R 1For halogen ,-NO 2,-CN ,-NH 2,-CH 3,-OCH 3, OH ,-OCH 2O-,-CF 3,-COOH ,-SO 3H ,-CONH 2
R 2And R 3Be H.
According to another preferred embodiment of the present invention, wherein,
R 2For halogen ,-NO 2,-CN ,-NH 2,-CH 3,-OCH 3, OH ,-OCH 2O-,-CF 3,-COOH ,-SO 3H ,-CONH 2
R 1And R 3Be H.
According to another preferred embodiment of the present invention, wherein,
R 1And R 3Be independently of one another halogen ,-NO 2,-CN ,-NH 2,-CH 3,-OCH 3, OH ,-OCH 2O-,-CF 3,-COOH ,-SO 3H ,-CONH 2
R 2Be H.
According to another preferred embodiment of the present invention, wherein,
R 3For be independently halogen ,-NO 2,-CN ,-NH 2,-CH 3,-OCH 3, OH ,-OCH 2O-,-CF 3,-COOH ,-SO 3H ,-CONH 2
R 1And R 2Be H;
Perhaps, R 1And R 2Or R 2And R 3Formation-OCH together 2O-.
The present invention is following compounds more preferably:
N-(m-hydroxy phenyl)-5-chloro-2, the 4-dinitraniline;
5-chloro-N-(4 '-cyano-phenyl)-2, the 4-dinitraniline;
5-chloro-2,4-dinitrobenzene-N-(4 '-p-methoxy-phenyl)-aniline;
5-chloro-N-(4 '-nitrophenyl)-2, the 4-dinitraniline;
5-chloro-N-(4 '-cyano-phenyl)-2-N-methyl-p-nitroaniline;
5-chloro-N-(4 '-cyano-phenyl)-3-N-methyl-p-nitroaniline;
4 '-cyano-benzene oxygen-5-chloro-2, the 4-dinitrodiphenyl ether;
(4 '-bromo-, 2 ', 6 '-xylyloxy)-5-chloro-2, the 4-dinitrodiphenyl ether;
(4 '-cyano group-2 ', 6 '-xylyloxy)-5-chloro-2, the 4-dinitrodiphenyl ether;
5-(4 '-cyano-benzene oxygen)-2-nitro phenylate;
4-(4 '-cyano-benzene oxygen) nitro phenylate;
2-(4 '-cyano-benzene oxygen) oil of mirbane;
6-chloro-2-(4 '-anisole amido)-3-nitropyridine;
6-chloro-2-(4 '-cyano-aniline base)-3-nitropyridine;
2-(4 '-toluidine)-3-nitropyridine;
2-(4 '-cyano-aniline base)-3-nitropyridine; With
6-chloro-2-(2 ', 4 ', 6 '-Three methyl Benzene amido)-3-nitropyridine.

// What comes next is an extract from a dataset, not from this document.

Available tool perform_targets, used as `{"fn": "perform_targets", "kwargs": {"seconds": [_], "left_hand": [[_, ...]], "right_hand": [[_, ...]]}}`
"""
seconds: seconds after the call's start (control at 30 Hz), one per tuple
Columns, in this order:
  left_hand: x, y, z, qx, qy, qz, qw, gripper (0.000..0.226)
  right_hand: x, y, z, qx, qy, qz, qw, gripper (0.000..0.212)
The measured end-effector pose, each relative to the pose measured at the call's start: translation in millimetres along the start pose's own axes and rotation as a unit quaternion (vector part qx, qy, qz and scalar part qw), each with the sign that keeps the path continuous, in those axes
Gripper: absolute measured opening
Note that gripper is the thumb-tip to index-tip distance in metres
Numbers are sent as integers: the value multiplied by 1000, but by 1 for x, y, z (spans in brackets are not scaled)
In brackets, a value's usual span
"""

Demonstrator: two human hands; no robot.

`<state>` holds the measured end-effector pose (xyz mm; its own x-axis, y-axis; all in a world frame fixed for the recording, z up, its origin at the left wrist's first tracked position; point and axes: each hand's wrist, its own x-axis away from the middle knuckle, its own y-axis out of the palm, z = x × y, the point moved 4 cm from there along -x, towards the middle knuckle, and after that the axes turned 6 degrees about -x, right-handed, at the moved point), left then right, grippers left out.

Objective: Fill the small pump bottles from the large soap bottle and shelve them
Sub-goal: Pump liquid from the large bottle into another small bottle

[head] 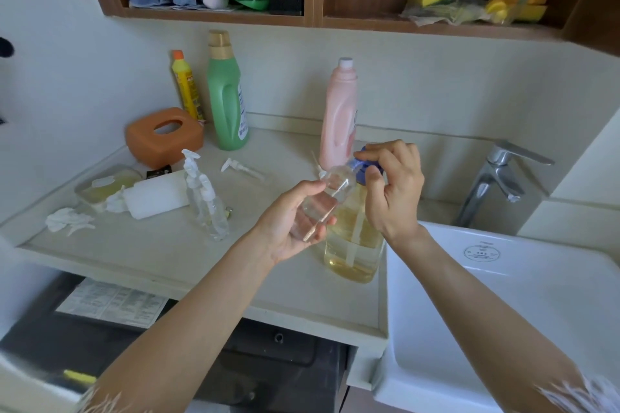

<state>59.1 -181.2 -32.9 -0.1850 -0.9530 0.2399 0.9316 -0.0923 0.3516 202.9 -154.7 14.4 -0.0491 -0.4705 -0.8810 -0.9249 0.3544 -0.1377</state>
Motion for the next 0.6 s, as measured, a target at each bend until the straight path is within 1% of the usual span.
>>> {"fn": "perform_targets", "kwargs": {"seconds": [0.13,0.17,0.27,0.3,0.33,0.4,0.43,0.5,0.6], "left_hand": [[3,1,6,5,24,-16,1000,17],[3,3,8,-2,31,-20,999,19],[3,5,8,-11,45,-29,998,40],[3,5,8,-4,47,-33,998,42],[3,5,7,8,45,-37,998,38],[3,5,4,22,41,-43,998,23],[2,6,3,25,41,-47,998,21],[1,8,0,34,40,-53,997,22],[-4,10,-4,52,34,-57,996,32]], "right_hand": [[-10,-4,-7,7,-13,-29,999,38],[-14,-6,-8,3,-16,-36,999,39],[-18,-11,-9,-14,-19,-51,998,40],[-18,-12,-9,-16,-21,-54,998,40],[-17,-12,-8,-17,-21,-57,998,40],[-14,-12,-6,-19,-18,-61,998,40],[-11,-11,-5,-21,-19,-63,998,40],[-3,-7,-3,-25,-27,-66,997,41],[6,-2,-1,-29,-55,-54,997,49]]}}
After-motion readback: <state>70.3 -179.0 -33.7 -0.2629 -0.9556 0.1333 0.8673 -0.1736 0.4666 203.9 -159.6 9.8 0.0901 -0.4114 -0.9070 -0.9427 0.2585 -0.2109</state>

Formula I compound of the present invention can prepare by following reaction scheme:
Figure A20071016396000101
R wherein 1, R 2, R 3And R 4Definition described with following formula I.
Under the effect of alkali, halogeno-benzene or haloperidid and formula III substituted aniline or substituted phenol compound reaction that formula II is replaced, production I compound.
More particularly, at potassium tert.-butoxide, sodium hydride, triethylamine, pyridine, N, the N dimethylamine yl pyridines, or under the cuprous existence of salt of wormwood/halo, make to have halogeno-benzene that nitro replaces or haloperidid (formula II) and substituted aniline or substituted phenol compound (formula III) at DMF, in acetonitrile, THF or the DMSO solvent, room temperature or below 130 ℃, 5 minutes-24 hours, reactant II/III molar ratio was 1: 1.1-1: 2.
This coupled reaction also can be carried out under microwave condition, and alkali and reactant charging capacity ratio are same as above, is solvent with DMF or DMSO, reacts 10-30 minute down at 150-180 ℃.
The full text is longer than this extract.